As you should be aware, all landlords of assured shorthold tenancies need to serve a gas safety certificate on their tenants before the tenancy starts (unless the property is without gas).
Under the new rules brought in by the Deregulation Act 2015 if this is not done then no valid section 21 notice can be served.
At the moment this applies to all tenancies which started or were renewed on or before 1 October 2015, but after 1 October 2018 will apply to all ASTs.
The wording of the regulations
In the past, the general view, encouraged it has to be said by government guidance notes, was that the gas safety certificate could be served late and this would rectify the situation so a valid section 21 notice could be served. However, on looking closer, this is not what the regulation wording actually says.
Under gas regulation 36(6)):
” … every landlord shall ensure that—
(a) a copy of the record made pursuant to the requirements of paragraph (3)(c) above is given to each existing tenant of premises to which the record relates within 28 days of the date of the check; and
(b) a copy of the last record made in respect of each appliance or flue is given to any new tenant of premises to which the record relates before that tenant occupies those premises
The Deregulation Act rules said that the requirement to serve within 28 days as in (a) should not apply but did not refer to (b) which talks about serving before the tenant occupies the premises.
A recent case
In a recent case, Caridon Property Ltd v Monty Shooltz, in the Central London County Court, a possession order was refused on the ground that the section 21 notice was invalid due to failure to serve a gas safety certificate on the tenants before they moved in.
Although a certificate was served some 11 months later and before the service of the s21 notice, the Judge did not accept that this was sufficient to satisfy the rules.
The case was appealed and the appeal Judge upheld the decision of the County Court Judge.
A fuller report of the case can be found on the Nearly Legal website, with quotes from the judgement and interesting discussion in the comments.
It is feared that this could prove to be a situation similar to the Superstrike case in 2013 the effect of which was that landlords who thought that they were compliant with the law relating to tenancy deposits found that they were not.
However, after Superstrike, landlords could always take action (provided for in the regulations) to refund the deposit which would then allow them to serve a valid section 21 notice.
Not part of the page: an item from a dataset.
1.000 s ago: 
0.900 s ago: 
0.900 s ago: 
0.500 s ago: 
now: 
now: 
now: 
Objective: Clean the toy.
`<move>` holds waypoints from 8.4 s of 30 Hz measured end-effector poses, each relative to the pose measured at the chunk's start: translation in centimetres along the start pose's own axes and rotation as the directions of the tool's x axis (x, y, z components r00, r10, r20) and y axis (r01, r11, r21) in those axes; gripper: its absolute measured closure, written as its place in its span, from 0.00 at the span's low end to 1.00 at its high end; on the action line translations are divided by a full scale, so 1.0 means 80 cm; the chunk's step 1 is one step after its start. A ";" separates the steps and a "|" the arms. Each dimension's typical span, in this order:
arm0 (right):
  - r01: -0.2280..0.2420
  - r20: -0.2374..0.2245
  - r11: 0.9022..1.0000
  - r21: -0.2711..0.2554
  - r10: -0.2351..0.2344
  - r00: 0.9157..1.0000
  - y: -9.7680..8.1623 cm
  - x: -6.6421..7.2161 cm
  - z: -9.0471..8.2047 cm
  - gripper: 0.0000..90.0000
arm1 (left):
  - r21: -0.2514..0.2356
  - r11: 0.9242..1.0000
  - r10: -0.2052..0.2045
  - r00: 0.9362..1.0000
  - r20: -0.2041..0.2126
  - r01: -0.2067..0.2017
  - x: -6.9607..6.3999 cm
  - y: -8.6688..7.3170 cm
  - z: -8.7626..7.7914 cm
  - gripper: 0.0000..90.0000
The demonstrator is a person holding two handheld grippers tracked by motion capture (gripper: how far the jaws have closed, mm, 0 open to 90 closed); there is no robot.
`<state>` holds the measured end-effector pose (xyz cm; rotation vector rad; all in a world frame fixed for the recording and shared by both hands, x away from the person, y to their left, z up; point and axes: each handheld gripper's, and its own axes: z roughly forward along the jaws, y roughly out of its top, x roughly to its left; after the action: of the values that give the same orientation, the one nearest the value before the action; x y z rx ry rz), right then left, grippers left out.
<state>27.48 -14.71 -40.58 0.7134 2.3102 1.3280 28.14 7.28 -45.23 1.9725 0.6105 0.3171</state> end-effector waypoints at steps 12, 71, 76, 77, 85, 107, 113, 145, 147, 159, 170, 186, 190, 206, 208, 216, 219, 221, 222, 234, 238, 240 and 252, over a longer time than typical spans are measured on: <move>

There is no such ‘get out’ clause for these regulations. So this problem could prove fatal for service of a valid s21 notice.
How this affects you
Moving forward you should ensure always that you have served the Gas Safety Certificate on your tenants BEFORE they are given the keys. (For good measure make sure you also serve the EPC as this is another new section 21 pre-requisite).
You need to serve these documents in a way that can be proved later – ideally by getting the tenants to initial and date a copy of the documents – making sure that the date of receipt is before the start of the tenancy. Or you may be able to prove service via an electronic signature process. Whatever method you use, make sure you keep full details so you can prove service later should this be necessary.
If your property is one which does not have gas or where an EPC is not required, then make sure you keep a record of this fact also.
If your tenancy pre-dates 1 October 2015 then these rules do not apply to you now. But they will after 1 October 2018.
So if you have a difficult tenant who you want to evict using section 21 but where the Gas Safety Certificate was not served on them before they moved in – then if you act quickly you may (depending on when the fixed term ends) have just about enough time to evict them before the new rules come into force for your tenancy.
After which you may find that they are unevictable – under section 21 at any rate.
Watch this space
This is only a County Court decision and technically not binding on other courts (save in London). However, the experts’ view is that the Judge’s decision was the right one in law. If this is not something that Parliament intended then they will have to amend the regulations.
But until then it is going to make things very difficult for non-compliant landlords. Although landlords don’t really have any excuse for being non-compliant – as these rules have been in force for many years.
But, if you are a landlord, make sure that YOU are compliant going forward.